43 Zij betwist daarentegen wel de geldigheid van het argument van de Belgische regering, dat de bestreden maatregel om fiscale redenen gerechtvaardigd zou zijn.

44 Er moet dus worden nagegaan, of dat argument kan worden aanvaard.

45 Blijkens het arrest van 17 juli 1997, Leur-Bloem (C-28/95, Jurispr. blz. I-4161, punt 44), kan een algemeen vermoeden van belastingfraude of -ontwijking geen rechtvaardigingsgrond zijn voor een fiscale maatregel die afbreuk doet aan de door een richtlijn nagestreefde doelstellingen. Dit geldt te meer in het onderhavige geval, waar de bestreden maatregel bestaat in een absoluut verbod om een door artikel 73 B van het Verdrag beschermde fundamentele vrijheid uit te oefenen.

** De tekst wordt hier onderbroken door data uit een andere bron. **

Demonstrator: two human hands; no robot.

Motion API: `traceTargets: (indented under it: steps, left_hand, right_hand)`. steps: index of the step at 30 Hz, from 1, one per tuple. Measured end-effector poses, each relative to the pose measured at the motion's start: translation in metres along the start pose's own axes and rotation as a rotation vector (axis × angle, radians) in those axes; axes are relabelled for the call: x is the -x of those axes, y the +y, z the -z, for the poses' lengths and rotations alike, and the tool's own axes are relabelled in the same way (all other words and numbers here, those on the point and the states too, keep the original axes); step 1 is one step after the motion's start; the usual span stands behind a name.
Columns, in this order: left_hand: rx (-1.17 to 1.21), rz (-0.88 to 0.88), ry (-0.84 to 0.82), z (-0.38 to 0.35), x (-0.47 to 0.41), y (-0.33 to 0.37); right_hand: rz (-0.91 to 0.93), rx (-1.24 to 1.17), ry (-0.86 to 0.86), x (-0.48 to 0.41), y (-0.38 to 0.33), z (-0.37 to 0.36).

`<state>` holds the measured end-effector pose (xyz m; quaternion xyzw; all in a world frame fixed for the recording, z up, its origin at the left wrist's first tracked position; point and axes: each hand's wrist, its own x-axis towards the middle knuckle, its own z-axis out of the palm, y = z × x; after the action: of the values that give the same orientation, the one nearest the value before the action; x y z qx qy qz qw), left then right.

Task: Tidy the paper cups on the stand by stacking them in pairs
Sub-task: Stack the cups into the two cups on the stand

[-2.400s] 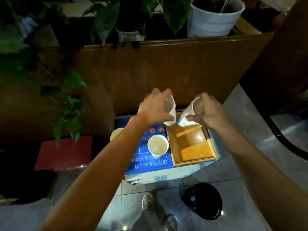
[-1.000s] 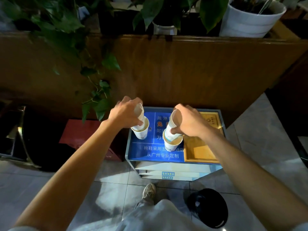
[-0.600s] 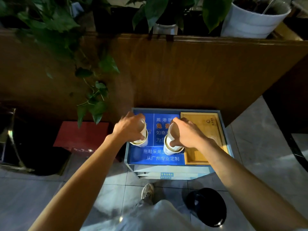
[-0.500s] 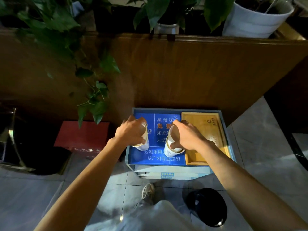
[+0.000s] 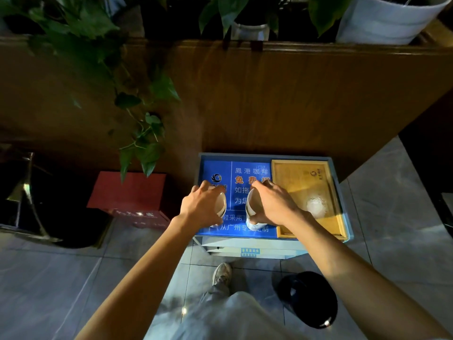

46 Wat verder het argument van de Belgische regering betreft, dat enkel met de bestreden maatregel kon worden voorkomen dat een markt voor binnenlandse leningen, onderworpen aan voorheffing, en een markt voor euro-obligaties zonder voorheffing ontstonden, die beide toegankelijk zouden zijn voor Belgische ingezetenen, volstaat de vaststelling, dat in België gevestigde aspirant-beleggers zonder beletsel schuldbewijzen kunnen verkrijgen van leningen die door andere emittenten dan het Koninkrijk België op de euro-obligatiemarkt zijn geplaatst en die evenmin aan de Belgische roerende voorheffing zijn onderworpen.

47 Bijgevolg moet worden vastgesteld, dat de bestreden maatregel niet in overeenstemming met het evenredigheidsbeginsel is en derhalve niet onder artikel 73 D, lid 1, sub b, van het Verdrag kan vallen.

48 Mitsdien is het Koninkrijk België, door Belgische ingezetenen te verbieden schuldbewijzen van een in het buitenland uitgegeven lening te verwerven, de krachtens artikel 73 B van het Verdrag op hem rustende verplichtingen niet nagekomen.

Beslissing inzake de kosten


Kosten

49 Ingevolge artikel 69, lid 2, van het Reglement voor de procesvoering wordt de in het ongelijk gestelde partij in de kosten verwezen, voor zover dit is gevorderd. Aangezien het Koninkrijk België in het ongelijk is gesteld, moet het overeenkomstig de vordering van de Commissie in de kosten worden verwezen.

Dictum


HET HOF VAN JUSTITIE,

rechtdoende:

1) Door in artikel 3, tweede alinea, van het koninklijk besluit van 4 oktober 1994 Belgische ingezetenen te verbieden schuldbewijzen van een in het buitenland uitgegeven lening te verwerven, is het Koninkrijk België de krachtens artikel 73 B EG-Verdrag (thans artikel 56 EG) op hem rustende verplichtingen niet nagekomen.

2) Het Koninkrijk België wordt in de kosten verwezen.